A Death Retold: Jesica Santillan, the Bungled Transplant, and Paradoxes of Medical Citizenship (review)

Jesica Santillan was a Mexican girl who suffered from longstanding restrictive cardiomyopathy, a chronic cardiac disease. She and her family moved to the United States in 2000 as undocumented Mexican immigrants. Her medical condition worsened, and at the age of seventeen, on 7 February 2003, Ms. Santillan received a heart/lung transplant at Duke University Medical Center. Unfortunately, she was blood type O, but her new organs mistakenly came from a donor who was blood type A. Ms. Santillan suffered hyperacute rejection, then received another (properly matched) transplant and continued to do poorly.

After a stormy clinical course, her ventilator was turned off on 22 February and she was declared dead. This tragic series of events was played out largely in public view. Coming as it did in the midst of what was already a national debate over medical errors and medical malpractice, illegal immigration, and United Network for Organ Sharing (UNOS) policies for allocating scarce solid organs for transplantation, Ms. Santillan's death provoked heated debate. Commentators raised a host of questions, including questions about how such a mistake could have been made at one of America's premier medical centers, whether the fault lay with individual caregivers or with the medical system, why an undocumented alien was in line to receive not one but two sets of scarce organs (and whether the quest for those organs was one reason for her coming to the U.S. at all), and whether the second transplant was obtained by inappropriately "jumping" Ms. Santillan ahead of other potential recipients.

This excellent collection of sixteen essays explores the ways in which the story of Jesica Santillan has been told and retold—an investigation that reflects one of the book title's many meanings. Some authors are best known for their work in history, while others are lawyers, ethicists, anthropologists, philosophers, sociologists, communications scholars, and clinicians. Some authors consider how this tale could be made to fit preformed narratives; others explore how media representations were created. An interesting subtext in many of the essays addresses the changing nature of the American South. While the events described are still relatively recent, the issues discussed are ones that will be of broad interest to medical historians, especially to those who study contemporary medical practice.

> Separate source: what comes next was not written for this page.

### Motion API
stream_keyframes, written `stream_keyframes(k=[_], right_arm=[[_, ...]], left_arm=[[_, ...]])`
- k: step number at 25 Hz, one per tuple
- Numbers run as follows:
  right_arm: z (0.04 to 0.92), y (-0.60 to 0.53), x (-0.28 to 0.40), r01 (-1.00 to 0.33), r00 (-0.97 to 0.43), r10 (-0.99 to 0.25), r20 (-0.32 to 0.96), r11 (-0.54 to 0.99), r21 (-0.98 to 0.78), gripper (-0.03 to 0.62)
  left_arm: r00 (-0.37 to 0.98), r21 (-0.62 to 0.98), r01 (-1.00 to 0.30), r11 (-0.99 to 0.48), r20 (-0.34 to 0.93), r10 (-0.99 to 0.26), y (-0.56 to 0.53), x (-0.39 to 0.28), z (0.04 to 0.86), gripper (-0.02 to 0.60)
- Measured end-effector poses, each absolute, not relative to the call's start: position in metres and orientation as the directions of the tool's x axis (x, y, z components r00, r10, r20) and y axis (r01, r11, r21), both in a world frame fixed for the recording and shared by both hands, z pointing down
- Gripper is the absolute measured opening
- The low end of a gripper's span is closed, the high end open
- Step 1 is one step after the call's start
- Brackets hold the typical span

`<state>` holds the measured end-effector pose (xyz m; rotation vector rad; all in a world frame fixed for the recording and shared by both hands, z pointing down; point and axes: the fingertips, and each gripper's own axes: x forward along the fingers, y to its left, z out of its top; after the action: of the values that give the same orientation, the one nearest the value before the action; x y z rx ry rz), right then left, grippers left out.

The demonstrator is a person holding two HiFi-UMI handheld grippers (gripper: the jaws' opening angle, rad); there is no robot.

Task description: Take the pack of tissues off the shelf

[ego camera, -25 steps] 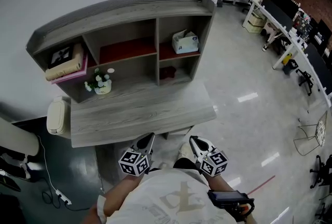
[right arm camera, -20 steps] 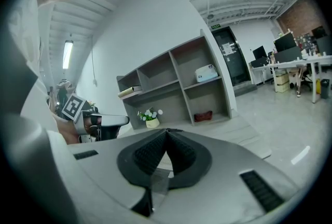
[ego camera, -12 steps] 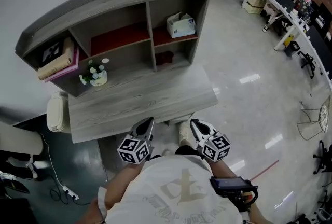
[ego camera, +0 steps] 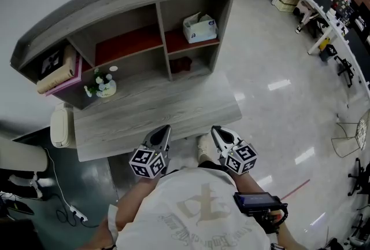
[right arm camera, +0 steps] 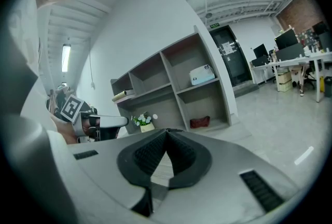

Many of the essays look to historical events to make sense of the case at hand. Barron Lerner draws connections with the 1984 death of Libby Zion, noting that after the deaths of both Ms. Zion and Ms. Santillan, a prominent, older male spokesperson took the lead in angrily questioning a powerful medical institution about the death of a young, silenced woman. Starting with a problematic heart transplant in 1968, Susan Lederer analyzes race and solid-organ transplantation in the United States over the past half century. Jed Adam Gross provides some astute insights into the historical roots of the current UNOS system. Several other chapters use historical arguments in their analysis.

As one would expect with such a diverse group of essayists, the selections vary in conceptual approach, and there is more than a little bit of redundancy from essay to essay. The collection can be used fruitfully in a classroom setting for both graduate and professional school.